Segment Start: SOURCE DATA

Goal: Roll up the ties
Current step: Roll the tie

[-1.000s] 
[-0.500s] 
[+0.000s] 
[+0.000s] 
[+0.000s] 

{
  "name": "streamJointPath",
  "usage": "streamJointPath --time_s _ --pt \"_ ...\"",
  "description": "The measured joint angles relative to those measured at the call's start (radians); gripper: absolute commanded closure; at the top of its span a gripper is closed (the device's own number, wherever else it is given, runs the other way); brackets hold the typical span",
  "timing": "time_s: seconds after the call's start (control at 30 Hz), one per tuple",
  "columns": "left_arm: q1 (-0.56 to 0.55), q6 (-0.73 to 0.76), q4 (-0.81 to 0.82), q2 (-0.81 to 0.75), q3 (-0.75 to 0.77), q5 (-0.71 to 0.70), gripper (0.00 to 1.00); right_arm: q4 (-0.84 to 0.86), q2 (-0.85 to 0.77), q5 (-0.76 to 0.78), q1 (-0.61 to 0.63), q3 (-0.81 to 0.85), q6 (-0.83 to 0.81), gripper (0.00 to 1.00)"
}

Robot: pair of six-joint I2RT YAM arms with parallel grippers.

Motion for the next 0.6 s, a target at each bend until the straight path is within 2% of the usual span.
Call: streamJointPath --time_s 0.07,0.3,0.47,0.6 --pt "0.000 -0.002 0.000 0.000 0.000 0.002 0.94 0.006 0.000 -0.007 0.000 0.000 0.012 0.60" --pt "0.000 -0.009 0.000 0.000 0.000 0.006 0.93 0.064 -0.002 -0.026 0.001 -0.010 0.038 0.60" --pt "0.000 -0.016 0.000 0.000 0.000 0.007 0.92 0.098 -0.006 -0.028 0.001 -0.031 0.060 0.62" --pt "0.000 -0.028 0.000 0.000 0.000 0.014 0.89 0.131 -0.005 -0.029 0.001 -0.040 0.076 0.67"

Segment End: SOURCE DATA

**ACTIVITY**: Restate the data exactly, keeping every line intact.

**TASK SOLUTION**:
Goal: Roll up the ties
Current step: Roll the tie

[-1.000s] 
[-0.500s] 
[+0.000s] 
[+0.000s] 
[+0.000s] 

{
  "name": "streamJointPath",
  "usage": "streamJointPath --time_s _ --pt \"_ ...\"",
  "description": "The measured joint angles relative to those measured at the call's start (radians); gripper: absolute commanded closure; at the top of its span a gripper is closed (the device's own number, wherever else it is given, runs the other way); brackets hold the typical span",
  "timing": "time_s: seconds after the call's start (control at 30 Hz), one per tuple",
  "columns": "left_arm: q1 (-0.56 to 0.55), q6 (-0.73 to 0.76), q4 (-0.81 to 0.82), q2 (-0.81 to 0.75), q3 (-0.75 to 0.77), q5 (-0.71 to 0.70), gripper (0.00 to 1.00); right_arm: q4 (-0.84 to 0.86), q2 (-0.85 to 0.77), q5 (-0.76 to 0.78), q1 (-0.61 to 0.63), q3 (-0.81 to 0.85), q6 (-0.83 to 0.81), gripper (0.00 to 1.00)"
}

Robot: pair of six-joint I2RT YAM arms with parallel grippers.

Motion for the next 0.6 s, a target at each bend until the straight path is within 2% of the usual span.
Call: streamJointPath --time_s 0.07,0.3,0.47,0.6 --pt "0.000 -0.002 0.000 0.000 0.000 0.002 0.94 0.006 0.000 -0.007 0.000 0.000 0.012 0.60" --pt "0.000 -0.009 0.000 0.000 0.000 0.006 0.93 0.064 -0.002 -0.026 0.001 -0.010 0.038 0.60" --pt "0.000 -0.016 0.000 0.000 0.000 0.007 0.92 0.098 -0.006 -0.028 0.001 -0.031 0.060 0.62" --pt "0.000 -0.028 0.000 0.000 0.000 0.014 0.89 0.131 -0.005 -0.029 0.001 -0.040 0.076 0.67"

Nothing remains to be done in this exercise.